Adanya perbedaan penggunaan bahasa antara anak dengan orangtua dan teman atau orang lain,
mengajarkan pada anak “nuwun sewu” atau permisi dengan membungkukan badan jika ingin lewat,
selain itu orangtua percaya dengan adanya mitos sepeti menakuti anak jangan bermain terlalu
malam nanti diambil setan. Orangtua juga menuntut anak untuk menaati perintah dan aturan yang
diberikan oleh orangtua. Tuntutan yang diberikan orangtua pada anak yang lain adalah mengenal
lebih banyak lagi adat-istiadat, tatanan, dan sopan santun yang mengatur hubungan dalam
bermasyarakat. Tuntutan yang diberikan pada anak ini membuat pengasuhan yang dilakukan oleh
orangtua juga berbeda dengan budaya lainnya.

Nilai-nilai dan cita-cita suatu budaya diturunkan ke generasi berikutnya melalui praktik pengasuhan
anak. Oleh karena itu, anak-anak dalam konteks budaya yang berbeda dapat dikembangkan oleh
orang tua mereka untuk berperilaku berbeda. Dalam hal ini, perlu untuk mempertimbangkan
pentingnya budaya ketika mengevaluasi perilaku pengasuhan anak.

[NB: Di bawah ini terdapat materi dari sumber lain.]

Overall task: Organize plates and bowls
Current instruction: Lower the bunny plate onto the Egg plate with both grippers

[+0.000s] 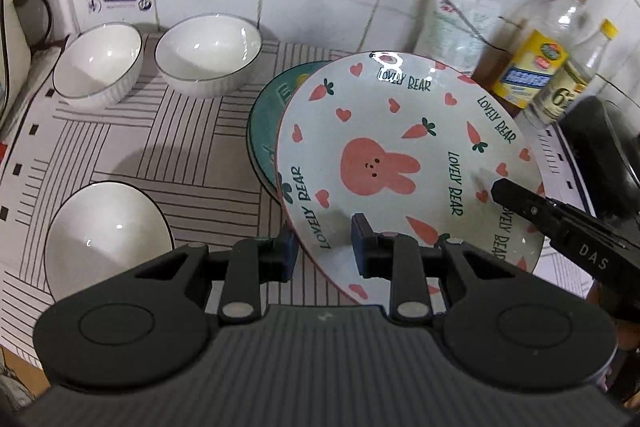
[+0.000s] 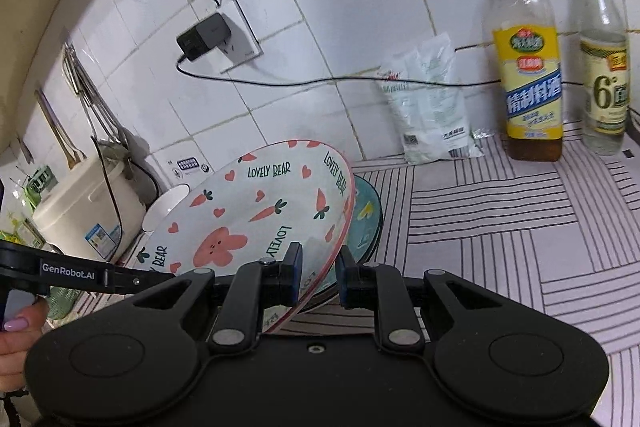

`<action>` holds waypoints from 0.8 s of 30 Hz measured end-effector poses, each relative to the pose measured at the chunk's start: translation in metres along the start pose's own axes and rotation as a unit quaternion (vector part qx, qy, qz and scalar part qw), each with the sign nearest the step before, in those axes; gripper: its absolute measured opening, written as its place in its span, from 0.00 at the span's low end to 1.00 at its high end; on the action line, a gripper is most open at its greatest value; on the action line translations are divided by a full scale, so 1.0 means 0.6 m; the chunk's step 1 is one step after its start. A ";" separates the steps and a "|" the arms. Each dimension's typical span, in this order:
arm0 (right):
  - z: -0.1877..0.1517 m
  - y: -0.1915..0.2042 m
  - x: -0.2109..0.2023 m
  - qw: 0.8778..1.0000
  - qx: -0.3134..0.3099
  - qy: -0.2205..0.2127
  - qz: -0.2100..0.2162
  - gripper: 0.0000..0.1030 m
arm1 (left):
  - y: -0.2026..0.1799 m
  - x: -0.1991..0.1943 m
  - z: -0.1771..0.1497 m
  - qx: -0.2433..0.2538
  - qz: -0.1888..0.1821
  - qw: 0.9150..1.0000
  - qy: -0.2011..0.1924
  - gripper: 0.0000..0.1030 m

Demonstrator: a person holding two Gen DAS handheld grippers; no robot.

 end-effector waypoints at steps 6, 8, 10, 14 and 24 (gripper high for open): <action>0.000 -0.015 0.051 1.000 0.003 0.021 0.005 0.21 | 0.017 0.041 0.011 -0.021 0.015 0.999 0.019 0.25; -0.001 -0.021 0.067 1.000 0.001 0.030 0.004 0.21 | 0.023 0.055 0.016 -0.027 0.018 0.999 0.030 0.26; -0.002 -0.022 0.082 0.999 -0.001 0.039 -0.004 0.21 | 0.027 0.068 0.021 -0.030 0.022 0.999 0.036 0.26; -0.002 -0.025 0.105 0.999 0.000 0.048 -0.012 0.21 | 0.034 0.087 0.031 -0.038 0.025 0.998 0.049 0.26; 0.002 -0.008 0.136 0.996 -0.040 0.060 -0.048 0.23 | 0.045 0.115 0.054 -0.048 0.027 0.996 0.073 0.27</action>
Point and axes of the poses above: each gripper's, at about its wrist camera, not at the fingertips, and x roughly the way its jaws point, y to its left, z to its top, the point moved 1 cm from there along x, roughly the way its jaws point, and after that the axes turned 2 degrees about -y, right-handed, at the moved point
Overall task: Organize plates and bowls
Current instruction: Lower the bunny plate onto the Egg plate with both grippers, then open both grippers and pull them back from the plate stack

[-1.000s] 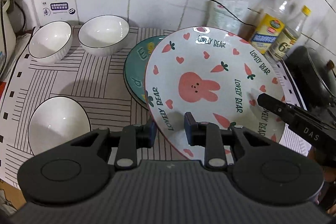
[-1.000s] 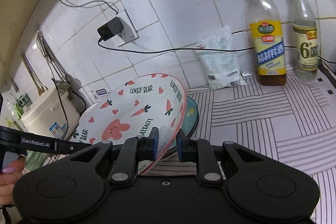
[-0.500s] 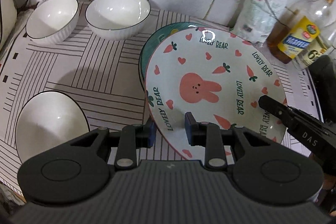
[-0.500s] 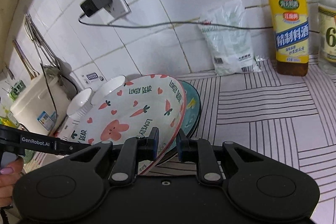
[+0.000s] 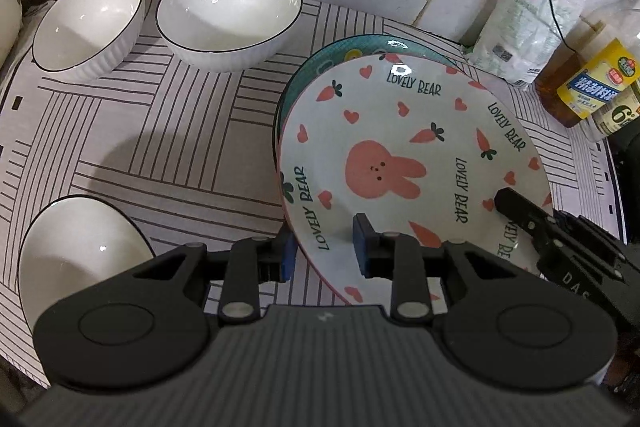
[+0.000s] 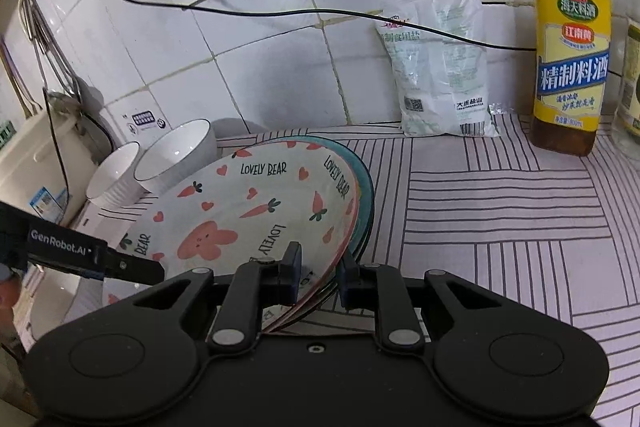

Jauh lebih tepat untuk memeriksa gaya pengasuhan dan artinya dalam konteks budaya. Budaya
berteori untuk memberikan makna yang berbeda terhadap perilaku (misalnya, pengasuhan anak)
dan memiliki efek yang berbeda pada anak-anak dan remaja di berbagai budaya yang berbeda".
Penelitian menyebutkan bahwa anak-anak akan menerima perilaku pengasuhan yang konsisten
dengan nilai-nilai budaya.

Jadi, budaya dapat mempengaruhi gaya pengasuhan orang tua. Tapi kembali lagi kepada orang tua.
Apakah orang tua bersedia menurunkan budaya-budaya yang telah nenek moyang turunkan,
ataukah lebih memilih pengasuhan moderen yang sama sekali tidak melibatkan budaya dalam
pengasuhan terhadap anak.

Puranamasi, Dyah umiyarni. 2010. ASPEK SOSIAL BUDAYA DAN EKONOMI DALAM PELAKSANAAN
PEMBERIAN ASI EKSKLUSIF PADA BAYI. Jurnal humanis. Volume 4 No 2 November 2010.